*** Opening SOURCE MATERIAL ***

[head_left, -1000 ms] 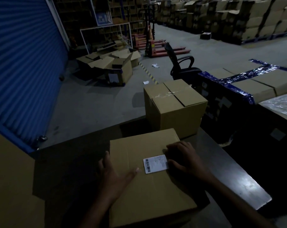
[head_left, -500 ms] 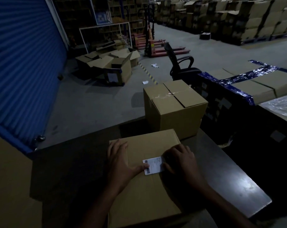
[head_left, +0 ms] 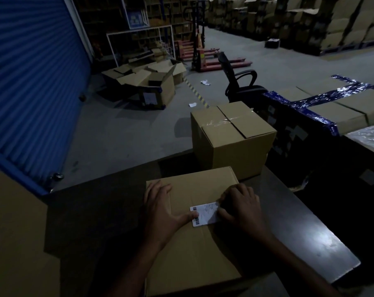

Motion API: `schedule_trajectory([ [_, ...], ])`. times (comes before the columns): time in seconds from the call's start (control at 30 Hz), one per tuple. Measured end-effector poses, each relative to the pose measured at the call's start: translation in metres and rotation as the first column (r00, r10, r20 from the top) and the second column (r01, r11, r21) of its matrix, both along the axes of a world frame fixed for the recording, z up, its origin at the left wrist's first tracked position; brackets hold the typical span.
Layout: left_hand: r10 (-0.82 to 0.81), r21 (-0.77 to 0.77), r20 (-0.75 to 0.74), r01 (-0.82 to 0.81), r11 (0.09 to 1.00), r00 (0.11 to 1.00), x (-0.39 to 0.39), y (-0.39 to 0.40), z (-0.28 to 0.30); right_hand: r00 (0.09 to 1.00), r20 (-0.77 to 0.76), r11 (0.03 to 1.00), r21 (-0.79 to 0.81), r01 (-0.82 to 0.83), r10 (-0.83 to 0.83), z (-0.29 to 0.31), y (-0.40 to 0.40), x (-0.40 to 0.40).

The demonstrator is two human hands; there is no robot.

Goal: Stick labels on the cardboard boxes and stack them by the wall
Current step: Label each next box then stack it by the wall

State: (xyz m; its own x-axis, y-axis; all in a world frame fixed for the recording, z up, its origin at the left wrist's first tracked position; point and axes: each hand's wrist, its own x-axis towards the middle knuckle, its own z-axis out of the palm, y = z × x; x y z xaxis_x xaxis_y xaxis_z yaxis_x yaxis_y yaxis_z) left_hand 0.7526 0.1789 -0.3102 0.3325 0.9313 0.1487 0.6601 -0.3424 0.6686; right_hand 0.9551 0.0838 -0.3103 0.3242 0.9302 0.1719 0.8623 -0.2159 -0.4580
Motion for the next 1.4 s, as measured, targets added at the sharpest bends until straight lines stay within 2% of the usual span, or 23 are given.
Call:
schedule_trajectory([
  [0.13,0.001,0.015,-0.023,-0.001,1.000,1.000,0.000,0.000,0.000,0.998,0.068,1.000,-0.026,-0.015,0.017,-0.001,-0.001,-0.003],
  [0.33,0.002,0.033,-0.002,-0.002,0.999,1.000,0.000,0.003,-0.005,1.000,0.000,0.999,-0.040,-0.024,0.024,0.003,-0.001,0.001],
  [0.47,0.009,0.061,-0.033,-0.007,0.998,0.999,0.000,0.002,-0.004,0.997,0.055,0.998,-0.031,-0.047,0.049,0.000,-0.003,0.001],
  [0.7,0.004,0.046,-0.001,-0.004,0.999,1.000,0.000,0.002,-0.006,0.999,-0.028,0.999,-0.027,-0.019,0.018,0.003,-0.001,0.002],
  [0.83,0.004,0.037,0.014,-0.005,0.999,1.000,0.000,0.002,-0.007,0.999,0.020,0.999,-0.028,-0.026,0.027,0.002,-0.002,0.001],
  [0.97,0.014,0.039,-0.017,-0.013,0.999,1.000,0.001,0.001,-0.005,0.999,-0.022,0.998,-0.045,-0.040,0.039,0.003,-0.003,0.001],
  [1.07,0.014,0.030,-0.013,-0.014,0.999,1.000,0.000,0.001,-0.004,0.992,-0.128,0.999,0.029,0.014,-0.010,0.005,-0.003,0.003],
  [1.27,-0.002,0.006,-0.017,0.002,1.000,1.000,0.000,0.001,-0.004,0.986,-0.075,0.988,-0.036,0.148,-0.150,0.002,-0.029,-0.018],
  [1.4,0.013,0.024,-0.010,-0.012,1.000,1.000,0.000,-0.001,-0.004,0.990,-0.075,0.992,0.033,0.122,-0.119,-0.002,-0.035,-0.028],
])
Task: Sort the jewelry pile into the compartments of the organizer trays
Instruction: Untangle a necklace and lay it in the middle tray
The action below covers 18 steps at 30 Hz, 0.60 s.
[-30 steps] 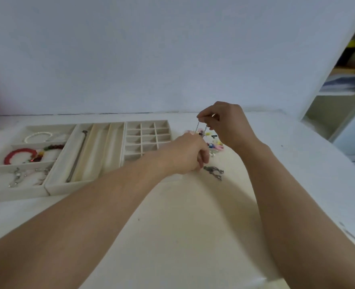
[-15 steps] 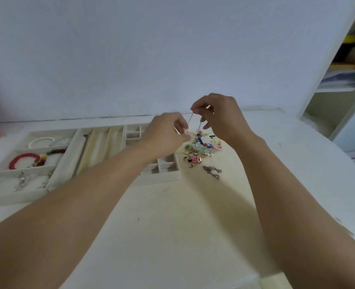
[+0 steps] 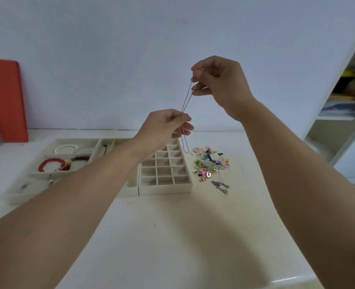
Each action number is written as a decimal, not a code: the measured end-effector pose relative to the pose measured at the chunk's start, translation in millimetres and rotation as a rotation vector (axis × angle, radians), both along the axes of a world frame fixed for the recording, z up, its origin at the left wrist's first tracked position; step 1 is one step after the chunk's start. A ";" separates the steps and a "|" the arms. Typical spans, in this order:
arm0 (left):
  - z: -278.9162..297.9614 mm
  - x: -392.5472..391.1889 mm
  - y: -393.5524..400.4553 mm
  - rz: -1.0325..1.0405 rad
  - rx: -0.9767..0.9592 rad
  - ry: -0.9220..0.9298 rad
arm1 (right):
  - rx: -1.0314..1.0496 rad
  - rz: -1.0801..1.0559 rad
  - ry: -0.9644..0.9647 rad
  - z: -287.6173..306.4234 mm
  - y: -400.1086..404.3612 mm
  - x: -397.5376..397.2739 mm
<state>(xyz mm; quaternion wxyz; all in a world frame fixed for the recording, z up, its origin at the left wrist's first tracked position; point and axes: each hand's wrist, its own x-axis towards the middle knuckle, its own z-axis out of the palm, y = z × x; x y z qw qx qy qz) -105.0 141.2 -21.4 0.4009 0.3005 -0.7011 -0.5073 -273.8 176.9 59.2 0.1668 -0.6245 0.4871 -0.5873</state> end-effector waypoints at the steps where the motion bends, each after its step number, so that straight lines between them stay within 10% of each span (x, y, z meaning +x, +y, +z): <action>1: 1.2 9.6 0.0 0.001 0.006 0.002 | 0.008 0.022 -0.027 3.8 -2.2 2.5; 8: -15.3 84.0 -8.9 0.034 0.063 -0.088 | 0.230 0.110 0.036 4.1 -26.9 8.1; 18: -32.2 173.9 -29.5 0.198 0.156 -0.213 | 0.604 0.080 0.820 -33.7 -69.5 50.2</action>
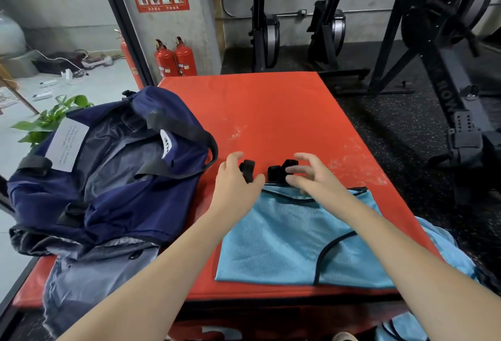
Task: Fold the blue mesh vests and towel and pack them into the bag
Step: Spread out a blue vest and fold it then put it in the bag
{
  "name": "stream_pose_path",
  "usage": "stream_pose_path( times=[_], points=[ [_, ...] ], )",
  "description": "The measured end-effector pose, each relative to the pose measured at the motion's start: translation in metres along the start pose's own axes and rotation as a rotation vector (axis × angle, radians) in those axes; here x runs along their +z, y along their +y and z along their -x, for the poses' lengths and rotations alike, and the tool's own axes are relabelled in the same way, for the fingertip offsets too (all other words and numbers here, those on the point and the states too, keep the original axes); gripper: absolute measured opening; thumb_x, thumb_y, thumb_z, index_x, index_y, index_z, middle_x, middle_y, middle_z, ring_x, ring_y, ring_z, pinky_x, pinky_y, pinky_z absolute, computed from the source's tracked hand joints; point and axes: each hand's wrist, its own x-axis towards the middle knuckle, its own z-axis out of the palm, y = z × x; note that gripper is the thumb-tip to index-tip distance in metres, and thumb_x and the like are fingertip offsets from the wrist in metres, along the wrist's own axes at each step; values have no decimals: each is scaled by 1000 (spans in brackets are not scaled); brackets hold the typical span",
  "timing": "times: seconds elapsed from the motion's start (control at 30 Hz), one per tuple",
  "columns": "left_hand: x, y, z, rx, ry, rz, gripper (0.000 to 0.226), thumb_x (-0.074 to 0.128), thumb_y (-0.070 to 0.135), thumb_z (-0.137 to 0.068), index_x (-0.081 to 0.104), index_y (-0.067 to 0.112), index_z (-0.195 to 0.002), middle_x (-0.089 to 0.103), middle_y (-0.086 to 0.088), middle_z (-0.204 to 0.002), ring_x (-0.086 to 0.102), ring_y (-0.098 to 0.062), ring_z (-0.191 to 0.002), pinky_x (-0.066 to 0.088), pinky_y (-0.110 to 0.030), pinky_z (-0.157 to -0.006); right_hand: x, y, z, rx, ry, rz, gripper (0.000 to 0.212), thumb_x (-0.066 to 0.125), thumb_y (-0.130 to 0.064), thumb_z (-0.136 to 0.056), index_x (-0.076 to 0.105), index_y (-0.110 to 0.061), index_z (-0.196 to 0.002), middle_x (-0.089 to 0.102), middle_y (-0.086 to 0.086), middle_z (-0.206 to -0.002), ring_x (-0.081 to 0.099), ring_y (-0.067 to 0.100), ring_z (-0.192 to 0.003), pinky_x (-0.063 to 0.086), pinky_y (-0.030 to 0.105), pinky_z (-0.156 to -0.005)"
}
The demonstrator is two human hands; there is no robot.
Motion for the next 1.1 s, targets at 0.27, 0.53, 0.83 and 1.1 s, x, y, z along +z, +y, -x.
stream_pose_path(
  times=[0.27, 0.53, 0.83, 1.1],
  points=[
    [10, -25, -2, 256, -101, -647, 27, 42, 27, -101, 62, 28, -118, 58, 8, -120, 54, -20, -110, 32, -40, -99, -28, 17, 4, -52, -172, 740, 38, 70, -41, -87, 57, -40, -122, 55, -18, -129, 48, 11, -121, 39, 44, -106],
    [5, -20, -2, 216, 28, -553, 21, 50, 25, -100, 68, 18, -107, 47, -1, -98, 46, -20, -86, 39, -33, -67, -69, 32, 10, -12, 115, 850, 12, 63, -48, -92, 69, -39, -98, 68, -17, -96, 63, 8, -84, 53, 31, -73],
    [32, -2, -5, 156, -79, -502, 25, 51, 34, -98, 48, 10, -107, 57, -9, -109, 55, -32, -105, 44, -42, -84, -85, 43, 15, 63, 103, 791, 7, 68, -40, -90, 73, -41, -84, 70, -13, -85, 65, 12, -83, 55, 39, -79],
    [84, 7, -14, 189, -354, -712, 60, 28, 61, -100, 30, 31, -152, 12, -13, -163, 4, -35, -150, 8, -59, -117, -84, 22, 44, 197, -216, 730, 17, 81, -44, -73, 77, -27, -71, 70, -11, -59, 63, 2, -54, 41, 14, -53]
  ],
)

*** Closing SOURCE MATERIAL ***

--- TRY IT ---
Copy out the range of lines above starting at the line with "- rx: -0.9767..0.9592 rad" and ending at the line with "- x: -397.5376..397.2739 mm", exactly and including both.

--- RESULT ---
  - rx: -0.9767..0.9592 rad
  - ry: -0.9220..0.9298 rad
arm1 (right):
  - rx: -1.0314..1.0496 rad
  - rz: -1.0801..1.0559 rad
  - ry: -0.9644..0.9647 rad
  - z: -287.6173..306.4234 mm
  - y: -400.1086..404.3612 mm
  - x: -397.5376..397.2739 mm

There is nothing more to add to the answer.